**What you will do**
Starting at the line that contains "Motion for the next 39", repeat each line exactly until the records end, keeping both the first and the last.
===== Entries provided
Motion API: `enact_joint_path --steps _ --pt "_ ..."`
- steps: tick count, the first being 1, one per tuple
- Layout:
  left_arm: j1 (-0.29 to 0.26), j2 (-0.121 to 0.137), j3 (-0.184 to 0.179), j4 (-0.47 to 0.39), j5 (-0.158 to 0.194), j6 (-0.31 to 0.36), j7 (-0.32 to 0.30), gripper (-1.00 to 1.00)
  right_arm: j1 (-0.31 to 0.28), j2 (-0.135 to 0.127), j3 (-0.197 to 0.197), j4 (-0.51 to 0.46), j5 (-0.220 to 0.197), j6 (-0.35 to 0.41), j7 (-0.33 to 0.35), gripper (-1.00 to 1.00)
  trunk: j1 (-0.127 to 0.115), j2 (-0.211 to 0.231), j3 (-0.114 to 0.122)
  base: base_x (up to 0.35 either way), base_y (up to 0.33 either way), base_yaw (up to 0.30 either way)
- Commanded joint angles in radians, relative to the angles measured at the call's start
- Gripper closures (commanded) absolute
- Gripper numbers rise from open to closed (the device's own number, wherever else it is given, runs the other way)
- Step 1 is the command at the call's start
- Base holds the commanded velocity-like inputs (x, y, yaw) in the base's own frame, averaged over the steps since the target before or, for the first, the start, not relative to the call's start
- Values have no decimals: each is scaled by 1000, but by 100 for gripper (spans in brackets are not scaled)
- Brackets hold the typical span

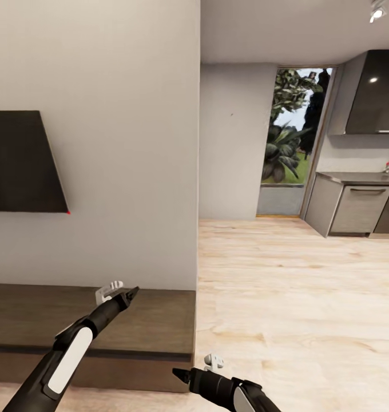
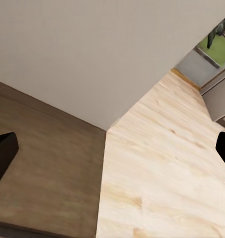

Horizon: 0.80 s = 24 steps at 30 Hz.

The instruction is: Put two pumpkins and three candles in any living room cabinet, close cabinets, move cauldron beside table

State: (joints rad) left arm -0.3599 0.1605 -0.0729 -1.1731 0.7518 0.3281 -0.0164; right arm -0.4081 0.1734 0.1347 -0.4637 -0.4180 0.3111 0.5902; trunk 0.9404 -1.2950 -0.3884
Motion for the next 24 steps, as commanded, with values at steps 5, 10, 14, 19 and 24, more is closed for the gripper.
enact_joint_path --steps 5,10,14,19,24 --pt "-1 1 -1 1 -1 3 0 -100 -1 -1 -76 19 -7 8 -1 -100 0 -1 -1 33 85 0" --pt "-1 1 -1 1 -2 3 0 -100 0 0 -87 23 -7 -42 -7 -100 0 -1 -1 4 12 0" --pt "-1 1 -1 1 -2 3 0 -100 -1 1 -91 23 -8 -58 -14 -100 0 -1 -1 1 3 0" --pt "-1 1 -1 0 -2 3 0 -100 -1 1 -95 22 -10 -58 -48 -100 0 -1 -1 0 0 0" --pt "-1 1 -1 0 -2 3 0 -100 -1 1 -96 22 -10 -62 -58 -100 0 -1 -1 0 27 0"
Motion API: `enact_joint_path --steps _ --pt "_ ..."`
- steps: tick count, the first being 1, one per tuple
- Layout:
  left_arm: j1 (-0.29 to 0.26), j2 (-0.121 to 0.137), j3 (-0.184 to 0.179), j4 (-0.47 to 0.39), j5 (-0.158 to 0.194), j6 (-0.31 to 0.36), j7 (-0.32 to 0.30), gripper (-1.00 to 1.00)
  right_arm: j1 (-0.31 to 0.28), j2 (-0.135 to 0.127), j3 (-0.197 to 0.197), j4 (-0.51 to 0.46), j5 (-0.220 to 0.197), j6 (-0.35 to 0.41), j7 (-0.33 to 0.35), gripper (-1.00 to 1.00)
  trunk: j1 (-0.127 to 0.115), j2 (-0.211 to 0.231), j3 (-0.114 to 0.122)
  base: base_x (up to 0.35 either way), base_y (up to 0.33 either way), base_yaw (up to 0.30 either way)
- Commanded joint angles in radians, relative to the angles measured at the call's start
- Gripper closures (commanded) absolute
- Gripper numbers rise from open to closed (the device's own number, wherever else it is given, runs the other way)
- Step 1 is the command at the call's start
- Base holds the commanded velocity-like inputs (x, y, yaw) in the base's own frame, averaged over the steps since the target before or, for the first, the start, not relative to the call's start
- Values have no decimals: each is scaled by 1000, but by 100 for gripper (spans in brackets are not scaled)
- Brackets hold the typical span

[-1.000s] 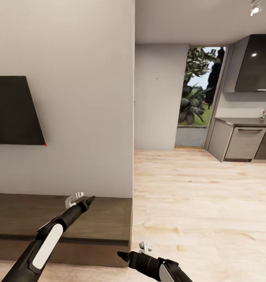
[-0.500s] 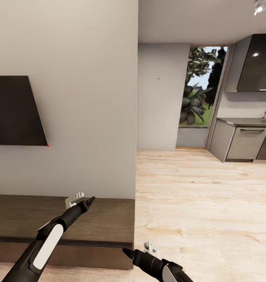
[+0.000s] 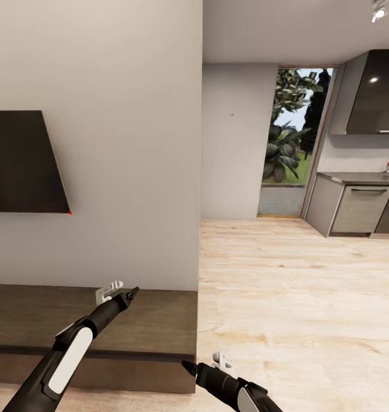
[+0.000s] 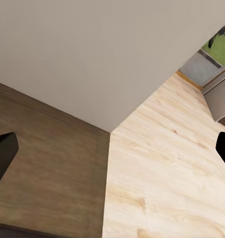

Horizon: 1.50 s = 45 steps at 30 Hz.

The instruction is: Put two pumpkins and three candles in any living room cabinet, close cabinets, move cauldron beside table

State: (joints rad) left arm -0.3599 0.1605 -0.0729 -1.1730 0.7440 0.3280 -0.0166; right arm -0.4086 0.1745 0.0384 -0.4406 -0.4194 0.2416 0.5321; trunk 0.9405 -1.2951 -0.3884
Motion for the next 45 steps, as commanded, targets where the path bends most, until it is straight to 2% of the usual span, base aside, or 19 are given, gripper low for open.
enact_joint_path --steps 1,7,12,16,23,26,28,32,36,38,45 --pt "-1 1 -1 0 6 3 0 -100 0 0 1 -1 -8 7 -1 -100 0 -1 -1 0 130 0" --pt "-1 1 -1 -1 6 3 0 -100 0 0 -2 14 -8 5 -11 -100 0 -1 -1 0 121 0" --pt "-1 1 -1 -2 6 3 0 -100 0 0 -63 41 -27 5 -19 -100 0 -1 -1 33 117 0" --pt "-1 1 -1 -1 6 3 -1 -100 -1 0 -78 50 -35 6 -26 -100 0 -1 -1 20 54 0" --pt "-1 2 0 -3 6 3 -2 -100 -2 0 -83 49 -42 4 -173 -100 0 -1 -1 4 11 0" --pt "-1 2 0 -6 6 3 -3 -100 -2 0 -84 54 -82 6 -187 -100 0 -1 -1 1 2 0" --pt "-1 2 0 -9 6 3 -4 -100 -2 0 -84 60 -192 13 -148 -100 0 -1 -1 0 1 0" --pt "0 4 -1 -23 6 4 -5 -100 -18 -8 -82 110 -294 17 -99 -100 0 -1 -1 0 0 0" --pt "2 7 -1 -35 7 5 -5 -100 -25 -13 -81 140 -318 17 -58 -100 0 -1 -1 0 0 0" --pt "10 9 -1 -49 7 5 -5 -100 -27 -15 -80 151 -324 16 13 -100 8 -15 -7 0 0 0" --pt "28 10 0 -81 6 5 -5 -100 -28 -17 -79 156 -326 12 74 -100 35 -64 -29 0 0 0"
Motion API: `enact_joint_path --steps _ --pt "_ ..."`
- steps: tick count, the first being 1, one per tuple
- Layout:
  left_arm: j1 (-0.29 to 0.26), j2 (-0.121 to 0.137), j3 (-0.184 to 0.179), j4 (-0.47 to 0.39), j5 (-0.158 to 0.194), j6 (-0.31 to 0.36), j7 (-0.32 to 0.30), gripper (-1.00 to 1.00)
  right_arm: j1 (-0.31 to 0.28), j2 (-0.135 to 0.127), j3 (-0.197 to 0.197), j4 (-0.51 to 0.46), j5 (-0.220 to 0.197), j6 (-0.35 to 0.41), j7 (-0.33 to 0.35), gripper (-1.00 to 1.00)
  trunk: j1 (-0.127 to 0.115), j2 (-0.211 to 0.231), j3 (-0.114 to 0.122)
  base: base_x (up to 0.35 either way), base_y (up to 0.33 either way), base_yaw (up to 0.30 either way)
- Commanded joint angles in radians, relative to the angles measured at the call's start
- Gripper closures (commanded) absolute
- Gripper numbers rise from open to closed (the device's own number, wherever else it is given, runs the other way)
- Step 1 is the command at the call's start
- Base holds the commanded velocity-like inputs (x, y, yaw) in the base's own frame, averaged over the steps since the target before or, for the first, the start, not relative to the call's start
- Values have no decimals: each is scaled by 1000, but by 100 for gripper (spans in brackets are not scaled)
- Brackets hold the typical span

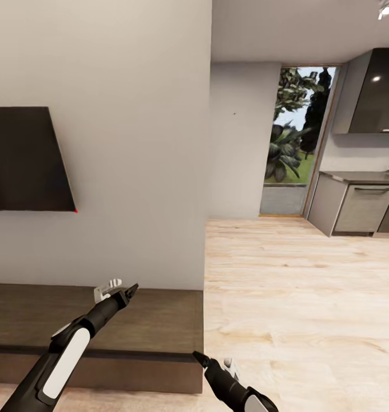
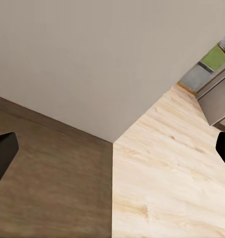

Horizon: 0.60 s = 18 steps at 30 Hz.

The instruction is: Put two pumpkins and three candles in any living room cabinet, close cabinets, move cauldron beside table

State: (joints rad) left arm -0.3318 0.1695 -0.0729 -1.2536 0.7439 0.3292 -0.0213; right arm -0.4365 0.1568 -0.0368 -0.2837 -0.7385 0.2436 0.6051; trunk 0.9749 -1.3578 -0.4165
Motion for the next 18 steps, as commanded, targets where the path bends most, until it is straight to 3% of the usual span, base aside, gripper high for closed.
enact_joint_path --steps 1,11,18 --pt "1 1 -1 -3 6 4 0 -100 -1 0 -3 -1 -8 9 7 -100 4 -8 -4 0 0 0" --pt "2 1 0 -7 7 4 0 -100 -1 -7 -2 -2 -5 7 85 -100 42 -78 -36 0 0 0" --pt "3 2 -1 -11 8 5 -1 -100 0 -44 0 -2 -4 5 192 -100 69 -127 -58 0 0 0"
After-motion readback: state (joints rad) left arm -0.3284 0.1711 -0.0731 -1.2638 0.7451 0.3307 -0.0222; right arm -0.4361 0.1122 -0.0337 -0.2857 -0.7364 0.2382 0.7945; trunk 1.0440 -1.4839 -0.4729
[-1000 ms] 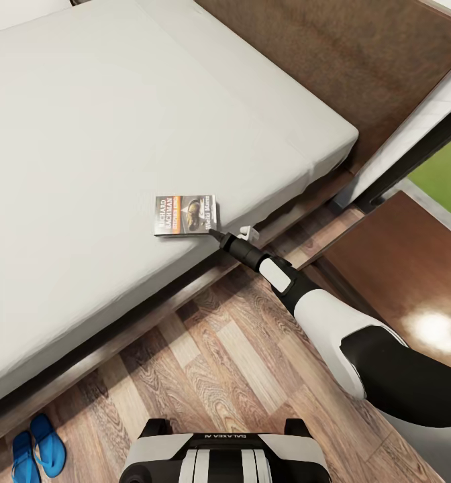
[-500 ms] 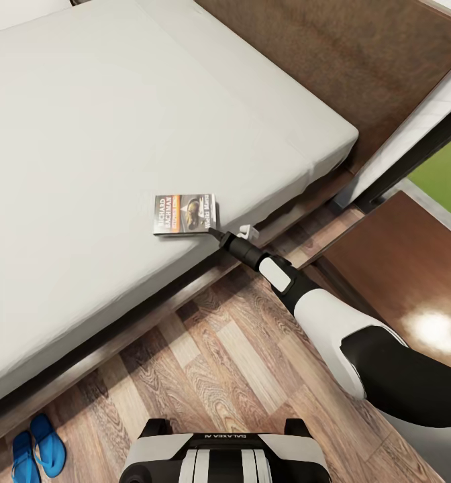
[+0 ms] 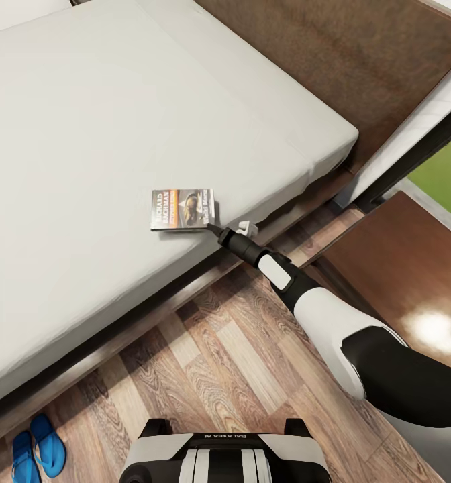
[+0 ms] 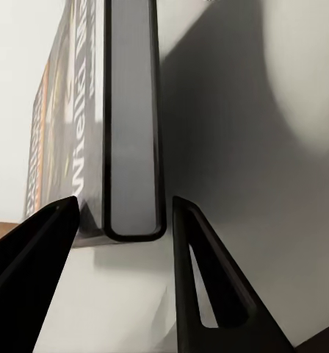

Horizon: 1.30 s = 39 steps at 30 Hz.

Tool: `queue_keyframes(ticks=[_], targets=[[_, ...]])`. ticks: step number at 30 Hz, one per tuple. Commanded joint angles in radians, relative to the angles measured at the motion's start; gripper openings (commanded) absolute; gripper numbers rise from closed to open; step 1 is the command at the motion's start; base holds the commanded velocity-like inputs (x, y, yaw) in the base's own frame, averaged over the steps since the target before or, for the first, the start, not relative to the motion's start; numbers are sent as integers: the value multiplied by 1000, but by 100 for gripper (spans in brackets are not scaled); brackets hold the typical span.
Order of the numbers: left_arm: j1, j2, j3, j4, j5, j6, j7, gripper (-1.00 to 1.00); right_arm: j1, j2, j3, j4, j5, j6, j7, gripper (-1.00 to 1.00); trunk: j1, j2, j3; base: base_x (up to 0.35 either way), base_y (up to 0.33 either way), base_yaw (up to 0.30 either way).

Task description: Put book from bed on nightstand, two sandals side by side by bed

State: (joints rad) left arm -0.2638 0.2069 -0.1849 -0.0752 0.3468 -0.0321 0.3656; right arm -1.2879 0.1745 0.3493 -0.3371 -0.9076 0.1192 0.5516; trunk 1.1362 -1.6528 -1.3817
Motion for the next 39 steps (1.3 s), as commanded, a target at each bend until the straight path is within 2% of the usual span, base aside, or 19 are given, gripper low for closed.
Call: queue_keyframes(ticks=[1, 39], targets=[[0, 0, -8, 0, 11, -3, 3, 100, -1, 0, 1, 0, -9, 6, 3, -100, 0, 0, 0, 0, 0, 0], [0, 0, -8, 0, 11, -3, 4, 100, -1, 0, 8, -37, -10, 17, 4, -100, 0, 0, 0, 0, 0, 0]])
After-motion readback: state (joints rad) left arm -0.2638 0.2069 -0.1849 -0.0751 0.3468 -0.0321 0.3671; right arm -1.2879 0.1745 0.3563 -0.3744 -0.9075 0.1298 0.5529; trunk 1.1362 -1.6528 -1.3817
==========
**Answer below**
Motion for the next 39 steps (1.3 s), as commanded, a target at each bend until the straight path is within 2% of the usual span, base aside, or 19 are given, gripper low for closed.
Call: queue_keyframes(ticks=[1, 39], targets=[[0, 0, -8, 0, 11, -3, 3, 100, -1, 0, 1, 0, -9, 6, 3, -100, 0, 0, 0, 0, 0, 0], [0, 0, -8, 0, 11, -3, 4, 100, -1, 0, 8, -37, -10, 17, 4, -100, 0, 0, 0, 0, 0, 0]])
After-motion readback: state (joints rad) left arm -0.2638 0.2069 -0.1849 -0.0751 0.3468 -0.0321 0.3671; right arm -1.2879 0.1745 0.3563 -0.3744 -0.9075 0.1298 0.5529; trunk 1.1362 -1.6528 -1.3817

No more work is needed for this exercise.